**REQUIRED ACTION**
The required answer is every line of the data containing the word "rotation".

[Items from a data source]
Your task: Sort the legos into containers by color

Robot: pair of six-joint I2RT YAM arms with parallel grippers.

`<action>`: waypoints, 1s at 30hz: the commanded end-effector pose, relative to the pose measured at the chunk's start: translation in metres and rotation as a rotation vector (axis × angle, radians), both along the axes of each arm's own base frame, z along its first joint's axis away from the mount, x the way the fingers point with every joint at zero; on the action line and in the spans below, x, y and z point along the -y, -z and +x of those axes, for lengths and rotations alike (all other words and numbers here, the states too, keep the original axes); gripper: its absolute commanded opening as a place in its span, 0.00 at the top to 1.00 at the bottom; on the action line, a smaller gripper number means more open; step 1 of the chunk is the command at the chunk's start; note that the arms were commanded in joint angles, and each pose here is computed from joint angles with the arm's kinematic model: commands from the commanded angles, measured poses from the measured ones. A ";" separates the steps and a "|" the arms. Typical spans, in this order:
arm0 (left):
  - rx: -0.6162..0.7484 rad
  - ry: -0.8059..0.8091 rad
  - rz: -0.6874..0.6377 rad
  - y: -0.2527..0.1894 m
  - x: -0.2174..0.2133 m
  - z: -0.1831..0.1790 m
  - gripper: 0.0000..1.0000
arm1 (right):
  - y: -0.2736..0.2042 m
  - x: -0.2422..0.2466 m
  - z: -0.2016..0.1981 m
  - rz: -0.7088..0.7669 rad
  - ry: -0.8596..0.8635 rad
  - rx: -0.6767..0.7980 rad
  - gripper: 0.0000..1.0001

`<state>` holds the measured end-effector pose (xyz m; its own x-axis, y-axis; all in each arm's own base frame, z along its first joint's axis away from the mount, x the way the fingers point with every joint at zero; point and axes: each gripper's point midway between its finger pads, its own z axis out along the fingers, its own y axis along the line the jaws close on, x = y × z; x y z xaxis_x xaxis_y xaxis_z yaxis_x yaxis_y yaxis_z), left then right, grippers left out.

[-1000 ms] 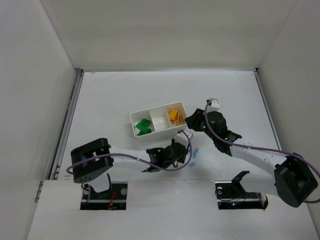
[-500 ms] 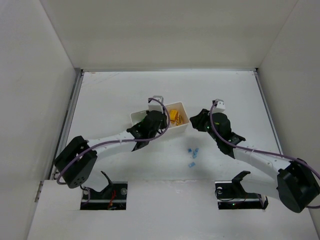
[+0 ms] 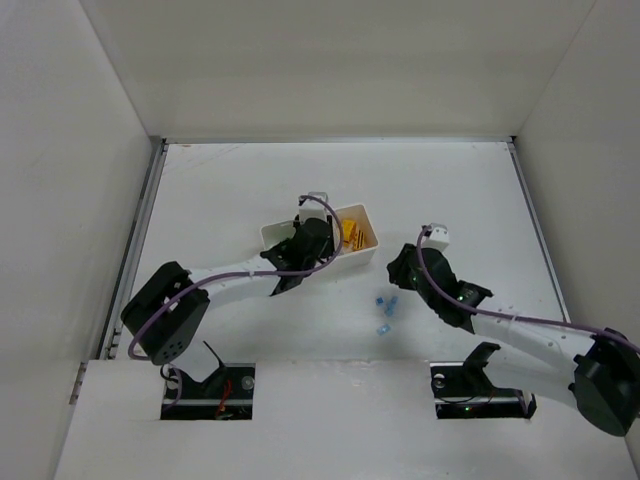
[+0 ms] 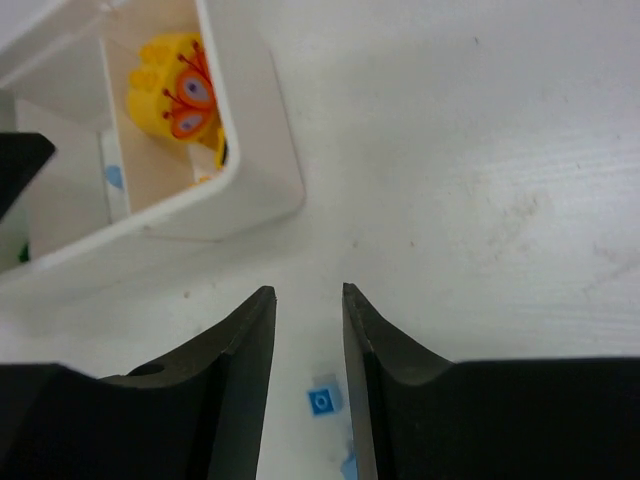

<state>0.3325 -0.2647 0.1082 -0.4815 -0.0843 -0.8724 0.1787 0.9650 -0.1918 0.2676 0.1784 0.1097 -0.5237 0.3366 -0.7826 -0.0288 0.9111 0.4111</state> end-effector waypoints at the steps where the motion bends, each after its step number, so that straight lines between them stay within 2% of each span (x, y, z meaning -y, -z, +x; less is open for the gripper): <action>1: 0.057 0.030 -0.034 -0.027 0.012 -0.006 0.67 | 0.026 0.022 -0.019 -0.060 0.097 -0.095 0.62; 10: 0.004 0.250 -0.034 -0.011 0.070 -0.086 0.68 | 0.061 0.014 -0.043 -0.123 0.089 -0.230 0.59; 17: -0.080 0.295 -0.045 0.024 0.083 -0.118 0.67 | 0.067 0.011 -0.051 -0.131 0.095 -0.275 0.62; 23: -0.051 0.264 -0.042 0.025 0.073 -0.116 0.68 | 0.073 0.007 -0.052 -0.152 0.096 -0.306 0.67; 30: 0.007 0.155 0.056 0.024 0.020 -0.084 0.69 | 0.076 0.001 -0.051 -0.147 0.101 -0.318 0.78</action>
<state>0.2449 -0.3255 0.1085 -0.4663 -0.0662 -0.8822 0.3695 0.8915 -0.2622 0.2099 0.1678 0.0225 -0.7395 0.2647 -0.6189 0.1619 0.9624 0.2182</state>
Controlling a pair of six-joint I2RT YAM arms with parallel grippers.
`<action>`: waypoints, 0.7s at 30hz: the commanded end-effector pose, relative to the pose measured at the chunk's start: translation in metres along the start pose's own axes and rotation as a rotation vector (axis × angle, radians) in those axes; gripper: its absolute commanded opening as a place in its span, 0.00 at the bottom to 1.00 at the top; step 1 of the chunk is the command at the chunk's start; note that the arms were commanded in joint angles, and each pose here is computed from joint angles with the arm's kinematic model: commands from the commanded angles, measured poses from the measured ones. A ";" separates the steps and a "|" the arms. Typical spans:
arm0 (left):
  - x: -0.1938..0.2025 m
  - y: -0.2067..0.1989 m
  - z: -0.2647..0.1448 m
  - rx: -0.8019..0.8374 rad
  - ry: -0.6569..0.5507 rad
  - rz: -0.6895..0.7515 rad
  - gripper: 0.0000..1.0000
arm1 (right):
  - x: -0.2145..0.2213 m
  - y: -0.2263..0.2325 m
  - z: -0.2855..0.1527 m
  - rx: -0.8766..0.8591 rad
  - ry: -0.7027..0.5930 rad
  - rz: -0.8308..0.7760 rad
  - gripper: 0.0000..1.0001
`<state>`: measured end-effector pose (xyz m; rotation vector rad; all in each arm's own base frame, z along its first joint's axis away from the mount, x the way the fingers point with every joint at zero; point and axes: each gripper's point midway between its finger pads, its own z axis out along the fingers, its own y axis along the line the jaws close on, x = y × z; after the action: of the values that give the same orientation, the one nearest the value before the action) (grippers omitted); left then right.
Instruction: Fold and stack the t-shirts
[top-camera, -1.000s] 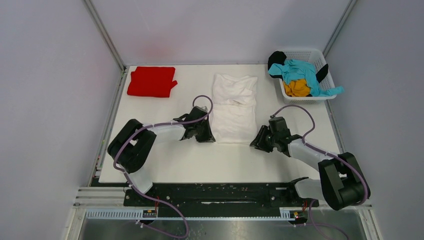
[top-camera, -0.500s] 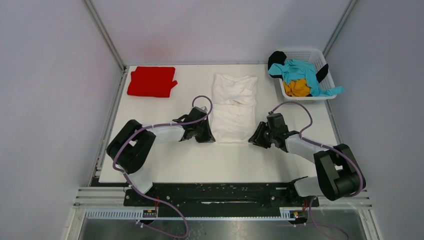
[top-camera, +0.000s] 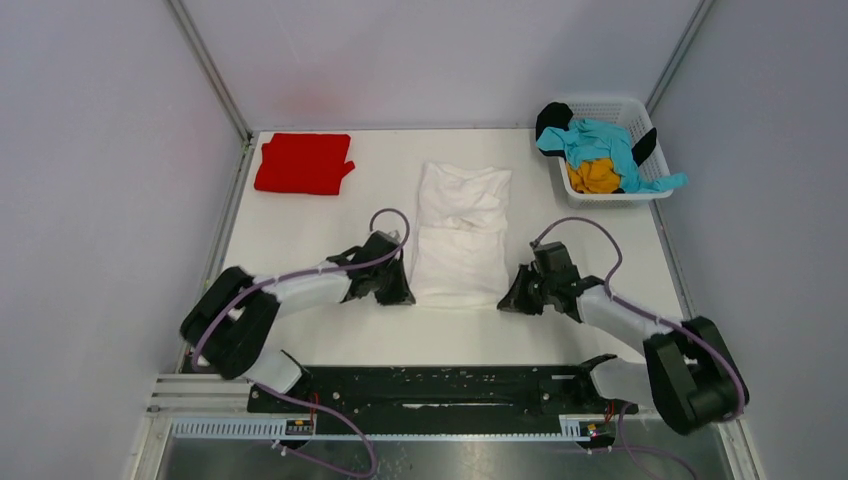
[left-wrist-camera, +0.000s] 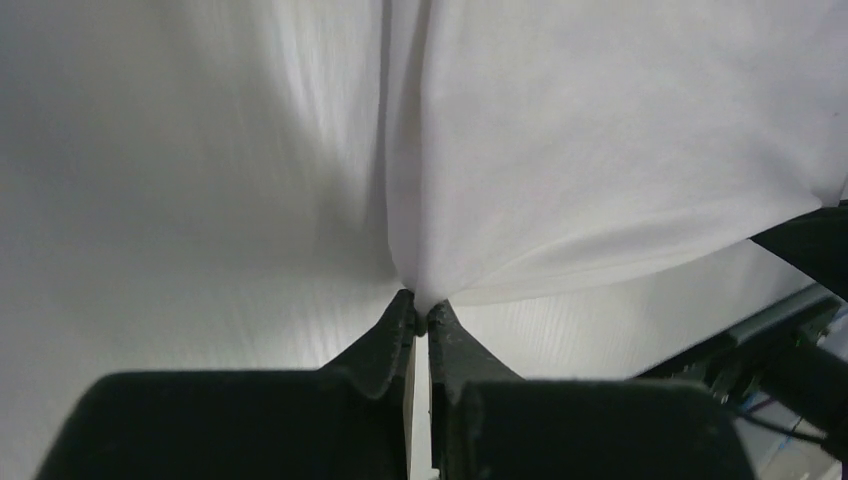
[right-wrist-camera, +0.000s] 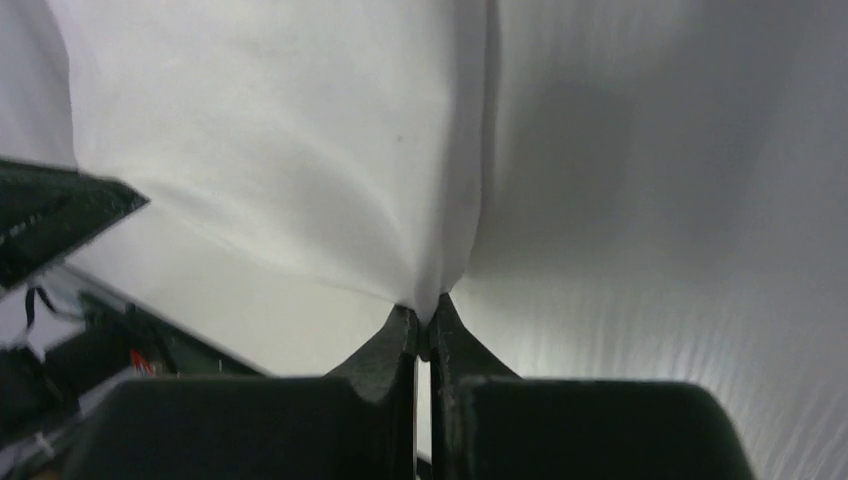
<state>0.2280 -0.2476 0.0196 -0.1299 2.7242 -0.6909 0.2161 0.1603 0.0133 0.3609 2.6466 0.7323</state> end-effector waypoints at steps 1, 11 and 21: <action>0.029 0.021 -0.039 -0.067 -0.017 -0.010 0.00 | 0.074 -0.001 -0.040 -0.028 0.226 -0.073 0.00; 0.037 -0.027 -0.139 0.133 -0.192 0.091 0.00 | 0.131 0.068 -0.141 -0.445 0.410 -0.211 0.00; -0.032 -0.079 -0.208 0.246 -0.497 0.170 0.00 | 0.090 0.097 -0.162 -0.467 0.218 -0.336 0.00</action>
<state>0.1546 -0.2236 0.1960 0.0296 2.3101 -0.9005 0.0755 0.2039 0.1573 -0.2355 2.5537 1.3563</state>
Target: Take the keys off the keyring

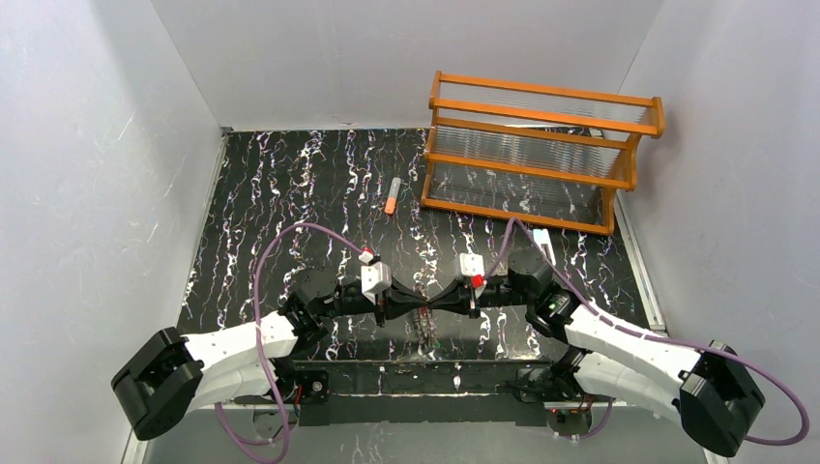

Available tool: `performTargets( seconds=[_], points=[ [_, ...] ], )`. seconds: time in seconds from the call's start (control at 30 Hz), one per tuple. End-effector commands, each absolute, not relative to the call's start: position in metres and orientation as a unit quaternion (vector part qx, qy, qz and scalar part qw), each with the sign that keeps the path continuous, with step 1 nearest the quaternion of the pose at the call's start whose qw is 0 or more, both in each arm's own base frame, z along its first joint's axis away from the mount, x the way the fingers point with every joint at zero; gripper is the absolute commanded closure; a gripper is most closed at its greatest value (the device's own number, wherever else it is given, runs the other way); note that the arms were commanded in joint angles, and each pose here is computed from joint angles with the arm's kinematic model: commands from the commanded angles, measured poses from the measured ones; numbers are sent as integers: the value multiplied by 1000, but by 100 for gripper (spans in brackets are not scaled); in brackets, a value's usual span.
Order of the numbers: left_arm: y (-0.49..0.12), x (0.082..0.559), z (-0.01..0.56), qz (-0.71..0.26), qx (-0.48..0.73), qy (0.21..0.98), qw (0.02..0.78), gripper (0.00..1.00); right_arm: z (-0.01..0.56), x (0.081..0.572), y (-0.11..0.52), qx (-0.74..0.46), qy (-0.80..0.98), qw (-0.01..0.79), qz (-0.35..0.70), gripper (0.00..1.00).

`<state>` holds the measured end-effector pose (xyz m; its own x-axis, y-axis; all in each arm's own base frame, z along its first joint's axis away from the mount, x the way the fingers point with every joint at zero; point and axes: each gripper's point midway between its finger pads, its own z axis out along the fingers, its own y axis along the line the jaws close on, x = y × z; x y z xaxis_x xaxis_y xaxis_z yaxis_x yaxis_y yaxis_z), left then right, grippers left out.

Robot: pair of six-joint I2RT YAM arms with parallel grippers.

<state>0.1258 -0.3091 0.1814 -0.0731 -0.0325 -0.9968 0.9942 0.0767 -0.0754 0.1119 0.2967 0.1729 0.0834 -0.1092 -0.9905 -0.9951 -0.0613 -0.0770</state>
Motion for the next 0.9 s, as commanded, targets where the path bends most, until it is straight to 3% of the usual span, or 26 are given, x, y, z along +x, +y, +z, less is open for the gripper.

**EXERCISE RESPONSE**
`<action>`: waypoints, 1s at 30hz: the commanded end-effector pose, relative to the pose measured at the chunk's start: translation in metres and rotation as a rotation vector (axis × angle, radians), both along the axes of each arm's own base frame, z along its first joint's axis away from the mount, x the way the fingers point with every joint at zero; on the action line and in the spans below, x, y and z point along the -y, -z and +x of those axes, for lengths and rotations alike (all other words and numbers here, the states too, keep the original axes); gripper: its absolute commanded opening as a place in its span, 0.00 at the top to 1.00 at the bottom; on the action line, a smaller gripper number means more open; step 1 of the chunk is the command at the chunk's start; note that the arms were commanded in joint angles, and each pose here is computed from joint angles with the arm's kinematic model: commands from the commanded angles, measured poses from the measured ones. A ";" separates the steps and a "|" the arms. Typical spans, in this order:
`<action>`: waypoints, 0.7s at 30hz: the commanded end-effector pose, relative to the pose measured at the chunk's start: translation in metres along the start pose's own axes and rotation as a rotation vector (axis × angle, radians) in those axes; gripper: its absolute commanded opening as a place in its span, 0.00 at the bottom to 1.00 at the top; step 1 of the chunk is the command at the chunk's start; note that the arms were commanded in joint angles, and each pose here is computed from joint angles with the arm's kinematic model: commands from the commanded angles, measured poses from the measured ones. A ";" separates the steps and a "|" the arms. Typical spans:
`<state>`: measured end-effector pose (xyz m; rotation vector rad; all in each arm's own base frame, z along its first joint's axis away from the mount, x the way the fingers point with every joint at zero; point and axes: each gripper's point midway between its finger pads, its own z axis out along the fingers, its own y axis along the line the jaws close on, x = y × z; after the action: of the values that give the same orientation, the one nearest the value before the action) (grippers omitted); left then right.

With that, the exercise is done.